Natural Moms Talk Radio:  I’ve really enjoyed this one, but it’s a huge archive, and a lot of it is stuff I’m not all that interested in (for example, interviews with people who run natural-baby and natural-beauty-care businesses). Still, I’ve sorted through and found several enjoyable interviews with interesting people.

Those are the ones I’ve explored. There are tons of others out there, but it looks like quite a chore to try to filter through such a torrent of sludge looking for the odd shiny bit of gold. Somewhere out there, there must be a Geek Pregnancy podcast.

Pregnant Ladies Everywhere, Baby Transport

It could be my imagination, or perhaps just some kind of selective pregnant-lady visual filter, but it seems like there are pregnant ladies everywhere here. The supermarket is not far from our house, but any time I walk there, I can spot at least one, and usually a handful, of obviously pregnant ladies. It’s oddly comforting. I mean, I stick out no matter what, thanks to the pasty complexion and not-black hair, but once I get large enough that my rain jacket won’t hide my belly anymore, at least that won’t actually make me look even more strange. It may even cause me to blend in a little bit.

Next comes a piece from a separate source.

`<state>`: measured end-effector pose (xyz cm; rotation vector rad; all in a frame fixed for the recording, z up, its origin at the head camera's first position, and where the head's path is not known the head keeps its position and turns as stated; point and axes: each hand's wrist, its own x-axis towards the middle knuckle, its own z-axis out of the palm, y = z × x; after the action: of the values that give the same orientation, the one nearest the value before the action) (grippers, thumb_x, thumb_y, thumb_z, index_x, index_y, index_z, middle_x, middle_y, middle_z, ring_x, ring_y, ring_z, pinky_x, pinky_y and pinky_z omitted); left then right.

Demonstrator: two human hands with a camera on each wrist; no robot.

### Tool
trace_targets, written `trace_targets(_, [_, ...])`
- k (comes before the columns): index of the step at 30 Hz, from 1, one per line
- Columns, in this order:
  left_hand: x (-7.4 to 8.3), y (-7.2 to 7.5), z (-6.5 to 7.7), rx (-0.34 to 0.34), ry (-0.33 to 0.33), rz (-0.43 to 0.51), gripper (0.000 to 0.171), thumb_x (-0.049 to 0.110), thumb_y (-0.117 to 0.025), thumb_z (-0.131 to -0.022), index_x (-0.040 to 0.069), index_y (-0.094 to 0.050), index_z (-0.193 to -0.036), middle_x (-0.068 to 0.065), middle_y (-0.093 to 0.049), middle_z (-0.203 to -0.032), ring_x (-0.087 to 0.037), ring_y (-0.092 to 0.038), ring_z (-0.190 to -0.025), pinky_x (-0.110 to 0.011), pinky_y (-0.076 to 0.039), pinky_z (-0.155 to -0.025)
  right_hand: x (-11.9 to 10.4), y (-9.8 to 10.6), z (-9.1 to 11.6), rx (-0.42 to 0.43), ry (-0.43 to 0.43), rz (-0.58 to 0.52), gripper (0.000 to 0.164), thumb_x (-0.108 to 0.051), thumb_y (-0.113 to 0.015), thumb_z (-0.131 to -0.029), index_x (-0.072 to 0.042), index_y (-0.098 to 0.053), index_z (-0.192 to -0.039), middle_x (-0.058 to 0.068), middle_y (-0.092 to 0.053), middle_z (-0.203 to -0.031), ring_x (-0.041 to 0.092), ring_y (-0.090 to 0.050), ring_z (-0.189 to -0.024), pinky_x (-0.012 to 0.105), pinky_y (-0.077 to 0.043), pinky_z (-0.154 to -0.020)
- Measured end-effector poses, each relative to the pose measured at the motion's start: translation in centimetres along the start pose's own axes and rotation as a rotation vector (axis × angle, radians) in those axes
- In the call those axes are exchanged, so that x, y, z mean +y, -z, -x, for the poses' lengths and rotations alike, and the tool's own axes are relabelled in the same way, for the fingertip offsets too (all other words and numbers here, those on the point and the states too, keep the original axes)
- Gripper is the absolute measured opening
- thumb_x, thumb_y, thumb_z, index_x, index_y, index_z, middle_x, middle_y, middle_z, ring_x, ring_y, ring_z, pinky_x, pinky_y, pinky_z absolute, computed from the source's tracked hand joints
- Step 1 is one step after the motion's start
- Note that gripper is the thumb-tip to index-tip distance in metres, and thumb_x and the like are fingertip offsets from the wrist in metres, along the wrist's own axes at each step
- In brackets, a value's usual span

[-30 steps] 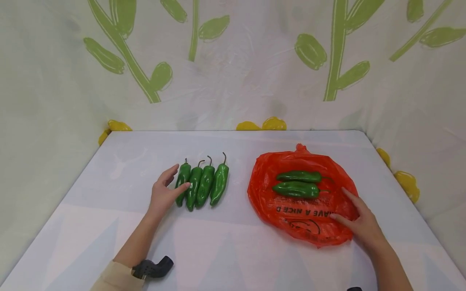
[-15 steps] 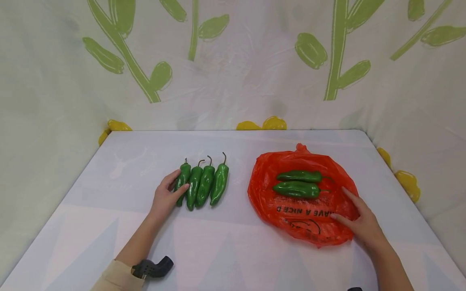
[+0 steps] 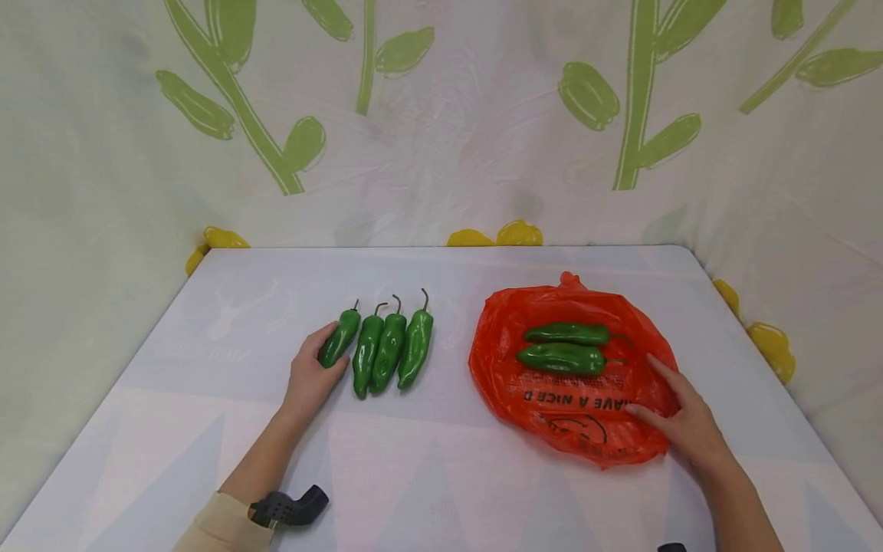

Logically, there also seem to be ladies with babies everywhere.  What interests me is the way they’re carried. I hardly ever see strollers, which makes a lot of sense since so few people drive– I can’t imagine trying to haul a stroller, no matter how compact, on and off the chaotic buses. Most ladies here in the big city seem to carry their infants in their arms, covered in a blanket. I’m not sure if this is to protect them from the chill, the smog, or the stares of strange gringas in the street. Up in the mountains, where we spent a month before moving here, the preferred baby-conveyance is a brightly-woven shawl, generally tied in a knot at the mother’s collarbones, bulging at her back with the shape of an unconscious baby or toddler. On the odd occasions I saw the children awake, the shawl and the child had been shifted around so that the child could sit upright in the shawl and peek over mother’s shoulder. When the ladies sit down– whether to ride the bus or to nurse on a public bench, the shawl just gets scooted around so the child is in front. This seems like a pretty handy system, and I may try to learn it myself. Up in the mountains, the women don’t just carry children this way. I’ve seen them removing all sorts of things from their shawls: bundles of goods for sale, groceries, lunch, even baby llamas. Down in the city, you don’t see the shawls much– one wonders if this is just one of those things only the “indios” do, and therefore subject to cultural bias, or what. Maybe it’s just more comfortable if you’ve been using a shawl to haul loads since childhood, and city folks aren’t used to them.